Türkiye’de Protesto Hakkı: 2911 Sayılı Kanun Ekseninde Yapıcı Bir Eleştiri

Gösteri ve yürüyüş hakkı, toplumda bilinen şekliyle protesto hakkı demokratik erozyonun olduğu bugünlerde daha da tartışılan bir konu haline gelmektedir. 2025 yılı içinde yaşanan İmamoğlu protestoları ve Nepal protestolarında kolluk kuvvetlerinin olaylara müdahale etmesi sonrasında tartışmalar daha da tırmanmaktadır. 

Tartışmaların olduğu bugünlerde ülkemizde protesto hakkını hukuki bir çerçevede incelemek, bu hakkın doğru anlaşılması ve ülkemizde nasıl kullanıldığını anlamak bakımından önem arz etmektedir.

Ülkemiz özelinde de protesto hakkı, Cumhuriyetimizin ilk dönemlerinden itibaren uygulanması bakımından alan bulan ve tartışılan bir olgu olmuştur. Tabi protestoların yapılmasının yanında kolluk kuvvetlerinin müdahaleleri de gündeme gelmiştir. Buradan hareketle de özellikle 1961 anayasanından sonra temel hak ve özgürlüklerden olan bu hakkın sınırlanması anayasal usul ve esaslara bağlanmıştır. 

Bu durumun esas önemi ise haklara getirilen sınırlamalar bakımından takip edilebilecek anayasal usuller bulunması bakımındandır.

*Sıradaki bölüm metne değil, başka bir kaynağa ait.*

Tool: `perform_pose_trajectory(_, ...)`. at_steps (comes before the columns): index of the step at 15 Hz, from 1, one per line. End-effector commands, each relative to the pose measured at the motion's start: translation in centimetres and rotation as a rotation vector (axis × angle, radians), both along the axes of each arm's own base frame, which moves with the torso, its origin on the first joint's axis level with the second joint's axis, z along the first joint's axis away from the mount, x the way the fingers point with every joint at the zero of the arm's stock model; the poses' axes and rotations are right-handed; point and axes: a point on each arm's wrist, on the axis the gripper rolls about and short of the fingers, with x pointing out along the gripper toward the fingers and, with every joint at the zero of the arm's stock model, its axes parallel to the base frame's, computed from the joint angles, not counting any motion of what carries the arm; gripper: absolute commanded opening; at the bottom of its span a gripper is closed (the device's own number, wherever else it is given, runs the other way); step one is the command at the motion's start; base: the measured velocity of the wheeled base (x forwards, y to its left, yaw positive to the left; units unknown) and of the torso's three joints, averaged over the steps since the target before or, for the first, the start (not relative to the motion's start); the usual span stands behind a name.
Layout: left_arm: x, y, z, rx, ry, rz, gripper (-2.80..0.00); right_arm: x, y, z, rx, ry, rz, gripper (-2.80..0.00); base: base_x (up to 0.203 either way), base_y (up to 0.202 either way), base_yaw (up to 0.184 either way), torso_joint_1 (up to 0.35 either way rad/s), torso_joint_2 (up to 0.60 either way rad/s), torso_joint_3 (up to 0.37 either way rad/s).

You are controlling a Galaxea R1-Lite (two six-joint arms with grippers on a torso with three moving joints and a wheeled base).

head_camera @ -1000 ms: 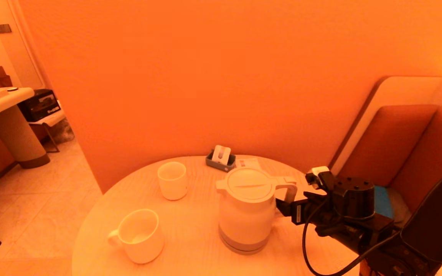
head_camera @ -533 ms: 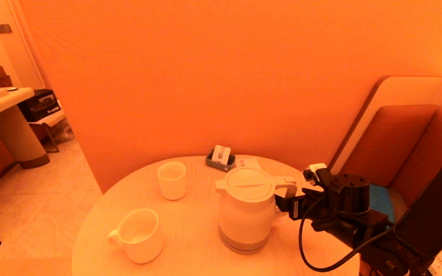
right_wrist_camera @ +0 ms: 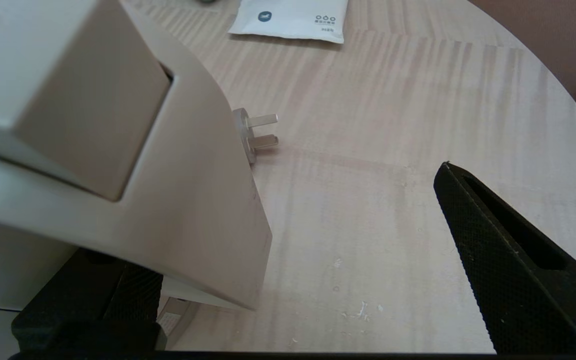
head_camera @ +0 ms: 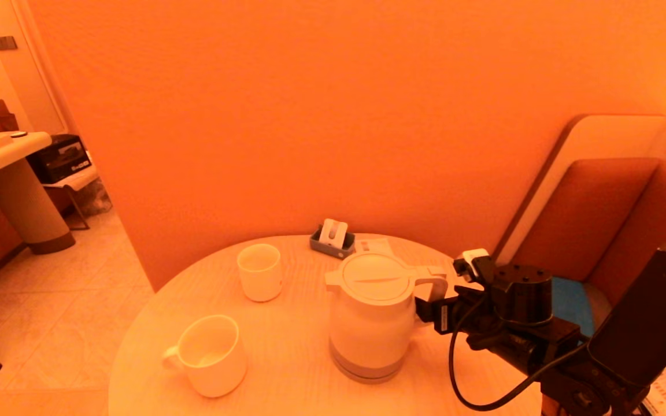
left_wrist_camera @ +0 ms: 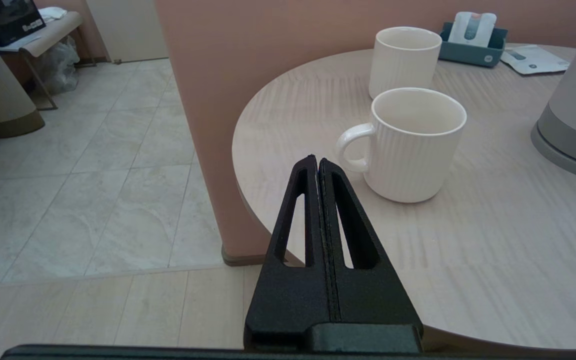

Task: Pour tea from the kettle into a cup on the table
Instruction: Pick up the kettle

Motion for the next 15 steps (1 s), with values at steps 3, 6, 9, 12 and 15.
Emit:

Bu yazıda, yürürlükte olan 1982 anayasanın öngördüğü protesto hakkının sınırlanması bakımından temel kanun olan 1983 tarihli 2911 sayılı kanunun sınırlandırma bakımından önemini, uygulamada yarattığı sorunları ve AYM’nin bu konudaki görüşünü güncel hukuki ortam ekseninde tartışacağız. 

Toplantı ve gösteri yürüyüş hakkı ekseninde temel hak ve özgürlüklerin nasıl kısıtlanabildiği

1982 anayasasının yürürlüğe girdiği tarihten 2001 tarihine kadar anayasanın 13.maddesi temel hakların sınırlanması bakımından temel yasal dayanak konumundaydı. 13.madde şöyledir: “Temel hak ve hürriyetler, Devletin ülkesi ve milletiyle bölünmez bütünlüğünün, milli egemenliğin, Cumhuriyetin, milli güvenliğin, kamu düzeninin, genel asayişin, kamu yararının, genel ahlakın ve genel sağlığın korunması amacı ile ve ayrıca Anayasanın ilgili maddelerinde öngörülen özel sebeplerle, Anayasanın sözüne ve ruhuna uygun olarak kanunla sınırlanabilir.”

Bu maddede demokrasi ile bağdaşmayan nokta ‘ile ve ayrıca’ kısmıdır çünkü esasında kamu düzeni ve genel asayiş gibi yoruma muhtaç kavramlar hukuki belirlik noktasında sorun teşkil etmektedir. Başka bir deyişle esasında kamu düzeni ve genel asayiş kavramları iktidar mensuplarının keyfi uygulamalarına imkân sağlayacak nitelikte olduğu için demokrasi kavramı ile uyuşmamaktadır. 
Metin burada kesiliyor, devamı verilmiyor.